Adam Bergen

No. 89, 87
- Position:: Tight end

Personal information
- Born:: September 3, 1983 (age 41) Seaford, New York, U.S.
- Height:: 6 ft 4 in (1.93 m)
- Weight:: 267 lb (121 kg)

Career information
- High school:: Seaford
- College:: Lehigh
- NFL draft:: 2005: undrafted

Career history
- Arizona Cardinals (2005–2006); Dallas Cowboys (2007)*; Baltimore Ravens (2008)*; Denver Broncos (2009)*; Las Vegas Locomotives (2009–2011);
- * Offseason and/or practice squad member only

Career highlights and awards
- 2× UFL champion (2009, 2010);

Career NFL statistics
- Receptions:: 43
- Receiving yards:: 381
- Receiving touchdowns:: 2
- Stats at Pro Football Reference

= Adam Bergen =

American football player (born 1983)

Adam James Bergen (born September 3, 1983) is an American former professional football player who was a tight end in the National Football League (NFL). He was signed by the Arizona Cardinals as an undrafted free agent in 2005. He played college football for the Lehigh Mountain Hawks.

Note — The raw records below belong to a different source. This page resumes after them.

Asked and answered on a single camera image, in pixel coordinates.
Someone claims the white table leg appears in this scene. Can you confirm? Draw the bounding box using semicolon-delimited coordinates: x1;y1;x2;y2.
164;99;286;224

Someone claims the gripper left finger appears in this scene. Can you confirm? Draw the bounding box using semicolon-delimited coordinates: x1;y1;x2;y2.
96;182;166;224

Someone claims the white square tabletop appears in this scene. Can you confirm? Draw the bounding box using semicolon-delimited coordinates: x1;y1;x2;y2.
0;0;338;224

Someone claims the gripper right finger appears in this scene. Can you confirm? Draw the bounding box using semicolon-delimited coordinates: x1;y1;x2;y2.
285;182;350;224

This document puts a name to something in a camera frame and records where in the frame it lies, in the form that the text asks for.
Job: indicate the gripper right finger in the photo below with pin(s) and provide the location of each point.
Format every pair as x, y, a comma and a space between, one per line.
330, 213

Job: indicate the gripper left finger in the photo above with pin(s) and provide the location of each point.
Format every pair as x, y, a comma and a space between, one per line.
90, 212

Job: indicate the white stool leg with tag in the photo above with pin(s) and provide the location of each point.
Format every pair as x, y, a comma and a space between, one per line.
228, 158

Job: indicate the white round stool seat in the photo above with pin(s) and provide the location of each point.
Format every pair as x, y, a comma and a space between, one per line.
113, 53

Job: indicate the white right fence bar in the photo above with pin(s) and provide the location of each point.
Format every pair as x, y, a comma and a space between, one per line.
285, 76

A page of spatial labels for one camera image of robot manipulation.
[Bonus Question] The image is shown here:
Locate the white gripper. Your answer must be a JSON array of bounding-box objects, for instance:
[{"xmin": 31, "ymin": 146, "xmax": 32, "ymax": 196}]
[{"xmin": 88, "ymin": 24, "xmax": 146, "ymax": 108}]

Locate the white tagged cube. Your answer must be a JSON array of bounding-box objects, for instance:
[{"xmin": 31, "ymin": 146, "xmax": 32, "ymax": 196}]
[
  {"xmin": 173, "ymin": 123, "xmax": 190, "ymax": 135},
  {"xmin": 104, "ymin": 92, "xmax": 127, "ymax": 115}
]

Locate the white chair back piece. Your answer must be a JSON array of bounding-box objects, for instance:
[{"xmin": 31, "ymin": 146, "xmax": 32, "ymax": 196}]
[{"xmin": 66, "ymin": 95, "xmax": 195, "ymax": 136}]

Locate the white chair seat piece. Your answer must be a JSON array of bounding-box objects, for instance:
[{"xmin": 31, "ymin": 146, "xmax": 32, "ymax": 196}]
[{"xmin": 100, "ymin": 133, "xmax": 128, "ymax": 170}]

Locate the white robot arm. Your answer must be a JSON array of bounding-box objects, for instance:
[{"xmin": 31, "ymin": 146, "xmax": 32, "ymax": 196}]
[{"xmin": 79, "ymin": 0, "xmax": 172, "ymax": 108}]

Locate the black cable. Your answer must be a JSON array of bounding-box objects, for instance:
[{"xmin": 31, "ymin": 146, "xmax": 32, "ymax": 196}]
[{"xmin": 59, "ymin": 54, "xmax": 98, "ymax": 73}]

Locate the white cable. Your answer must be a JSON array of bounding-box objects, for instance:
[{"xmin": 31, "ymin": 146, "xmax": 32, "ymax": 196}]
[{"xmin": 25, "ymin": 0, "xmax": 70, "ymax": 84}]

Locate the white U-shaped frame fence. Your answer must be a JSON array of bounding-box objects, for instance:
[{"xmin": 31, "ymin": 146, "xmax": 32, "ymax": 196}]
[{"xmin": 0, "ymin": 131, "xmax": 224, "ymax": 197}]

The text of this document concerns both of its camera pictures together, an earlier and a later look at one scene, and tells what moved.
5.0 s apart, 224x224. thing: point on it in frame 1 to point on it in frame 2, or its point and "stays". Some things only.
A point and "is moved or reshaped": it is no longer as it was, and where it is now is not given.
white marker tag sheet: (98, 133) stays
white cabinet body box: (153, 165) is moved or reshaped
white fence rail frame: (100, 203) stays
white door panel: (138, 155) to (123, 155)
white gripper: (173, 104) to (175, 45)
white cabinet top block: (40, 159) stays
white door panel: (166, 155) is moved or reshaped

Bergen was also a member of the Dallas Cowboys, Baltimore Ravens, Denver Broncos, and Las Vegas Locomotives.

==Professional career==

===Arizona Cardinals===
Undrafted in the 2005 NFL draft, Bergen signed with the Arizona Cardinals as an undrafted free agent. In 2005, he played in all 16 games the Cardinals that year, starting nine, and caught 28 passes for 270 yards and one touchdown.

In 2006, he played in 14 games, starting seven, and caught 15 passes for 111 yards and one touchdown. He was placed on the IR after week 14 due to a knee injury.

===Dallas Cowboys===
In the 2007 offseason, Bergen signed with the Dallas Cowboys. He was released on September 1 prior to the regular season and spent the year out of football.

===Baltimore Ravens===
On July 22, 2008, Bergen was signed by the Baltimore Ravens. He was released on August 30, 2008.

===Denver Broncos===
Bergen was signed to a future contract by the Denver Broncos on January 9, 2009. He was released on April 28, 2009.

===Las Vegas Locomotives===
Bergen was signed by the Las Vegas Locomotives of the United Football League on August 5, 2009.